The sight of young children playing and running around campus is a familiar one, but not many know that the students in Goshen College’s Laboratory Kindergarten located in the College Church are part of a very unique educational program.Since 1959 when the school was founded, children ages 4 to 6 from around the community have been learning through play.
Kathy Meyer Reimer, a professor of education and chair of GC’s education department, was involved when the school transitioned from a private kindergarten to a partnership with the public school system in 2008.
Because the school is part of the Goshen Community Schools system, Meyer Reimer said, “we do all the testing the public schools do, and we keep up with the curriculum, we teach all the standards the public schools teach, but sometimes we teach it in a different way.”
The class focuses on an experience and literacy-rich environment to help students learn and develop. The goal of laboratory kindergartens is to help honor the development of children and allow them to explore many different things.
While the kindergarten is funded by an endowment (thanks to long-time teacher and professor, Kathryn Aschliman), it is a part of the GC education department. This connection allows for many educational opportunities for GC students, whether they are in a field placement or simply want to help out around the classroom.
The kindergarten’s primary teacher, Jenna Labash, noted that the benefit for the kindergarteners in this environment is getting to have many different people come in to teach them.
She said this rotation of instructors helps the students to realize that “all of them are ‘my teacher’ and I show them all the same respect, and I do the same quality of work, and I do all of the same things.”
Labash also teaches a college-level class at GC and added how good it is for the college students to be in one field placement classroom working with the same students.
“It’s really fun to watch them build relationships with some of the college students, so that’s fun for them,” she said.
Meyer Reimer said that there were many different reasons that the partnership between the college and the public schools started, from wanting a full school day rather than a half-day, to wanting to be of service to the students attending the public schools.
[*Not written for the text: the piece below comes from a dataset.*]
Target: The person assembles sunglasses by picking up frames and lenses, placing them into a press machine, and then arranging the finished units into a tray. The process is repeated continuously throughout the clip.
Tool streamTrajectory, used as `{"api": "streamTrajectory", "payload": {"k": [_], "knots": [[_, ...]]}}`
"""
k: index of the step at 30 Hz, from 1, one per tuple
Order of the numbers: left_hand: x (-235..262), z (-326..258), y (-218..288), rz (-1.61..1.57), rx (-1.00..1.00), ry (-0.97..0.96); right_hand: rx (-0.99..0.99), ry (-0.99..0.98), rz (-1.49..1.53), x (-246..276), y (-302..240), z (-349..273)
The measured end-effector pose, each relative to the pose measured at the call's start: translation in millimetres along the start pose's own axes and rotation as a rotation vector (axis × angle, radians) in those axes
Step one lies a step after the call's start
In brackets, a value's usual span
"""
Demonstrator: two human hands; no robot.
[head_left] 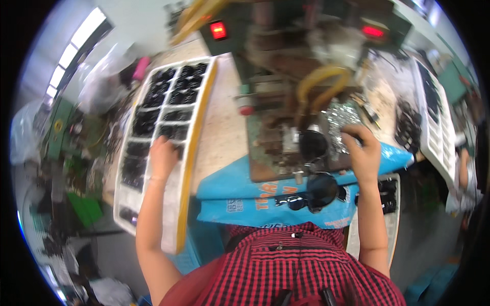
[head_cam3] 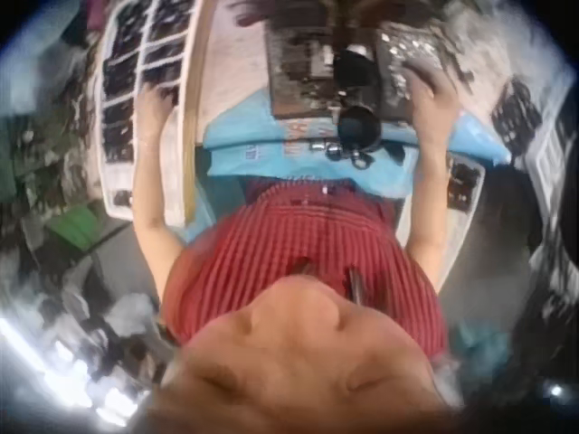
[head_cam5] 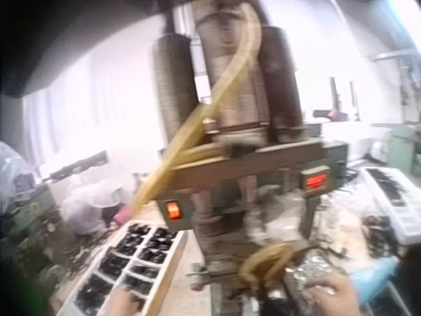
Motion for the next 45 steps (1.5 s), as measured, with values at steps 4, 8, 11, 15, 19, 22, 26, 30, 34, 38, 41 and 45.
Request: {"api": "streamTrajectory", "payload": {"k": [4, 8, 11, 15, 19, 22, 26, 30, 34, 38, 41, 45], "knots": [[1.7, 2.9, -18.9, -0.030, 0.023, -0.080, -0.003, -0.151, 0.240, -24.0, -49.6, 20.3], [5.9, 6.1, -21.3, -0.162, 0.112, -0.240, -0.038, -0.105, 0.436, -42.1, -38.6, 25.0], [-1.1, 3.5, -23.6, -0.131, 0.145, -0.368, -0.050, -0.026, 0.419, -40.4, -41.7, 16.0], [0.5, 14.4, -16.3, 0.037, 0.078, -0.447, 0.054, 0.091, 0.389, -33.4, -53.5, 11.1], [-3.6, 18.0, -17.4, 0.106, -0.033, -0.440, 0.049, 0.210, 0.391, -12.7, -46.2, 3.4], [-1.7, 22.1, -8.2, -0.027, 0.020, -0.388, 0.055, 0.106, 0.423, -34.8, -47.8, 1.0], [-9.2, 18.5, -3.3, -0.170, 0.075, -0.202, -0.011, 0.039, 0.534, -54.8, -54.6, 4.7], [-1.0, 5.3, -16.7, -0.241, 0.032, -0.129, -0.050, 0.003, 0.608, -63.7, -48.3, 4.2], [4.8, 17.5, -3.3, -0.207, -0.104, -0.067, -0.145, 0.010, 0.618, -57.0, -34.5, 3.5], [43.0, 27.0, 20.0, -0.389, -0.053, 0.068, -0.121, 0.030, 0.655, -55.7, -41.6, -0.1], [108.7, 16.7, 98.2, -0.930, 0.136, 0.257, -0.026, 0.011, 0.609, -63.7, -56.6, -2.6], [170.6, 21.4, 246.5, -1.434, -0.386, 0.119, -0.111, 0.022, 0.684, -59.5, -53.3, -1.9]]}}
Point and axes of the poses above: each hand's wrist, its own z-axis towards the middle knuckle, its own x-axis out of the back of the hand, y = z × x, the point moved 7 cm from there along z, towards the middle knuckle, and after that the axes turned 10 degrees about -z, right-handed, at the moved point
One big influence that she pointed out was a desire to diversify the environment that students were in: “We wanted our students to have a chance at being with students who potentially were less advantaged in some ways.”
The program is extremely in demand, and that is both a cause for concern and celebration. Meyer Reimer explained that public interest in kindergarten has risen over the years, likely due to how rare this kind of learning environment truly is.
“Most lab schools are high school…it’s pretty unusual to have a kindergarten,” said Meyer Reimer. “There are many schools that have childcare, but not necessarily a public school kindergarten.”
For Labash, the biggest thing that drew her to teach at the kindergarten was the play-based learning aspect. She explained how wonderful it was to be able to teach the students in the most developmentally appropriate ways and let them learn at their own pace: “In play-based learning, it’s a lot of setting things up and then letting kids lead.”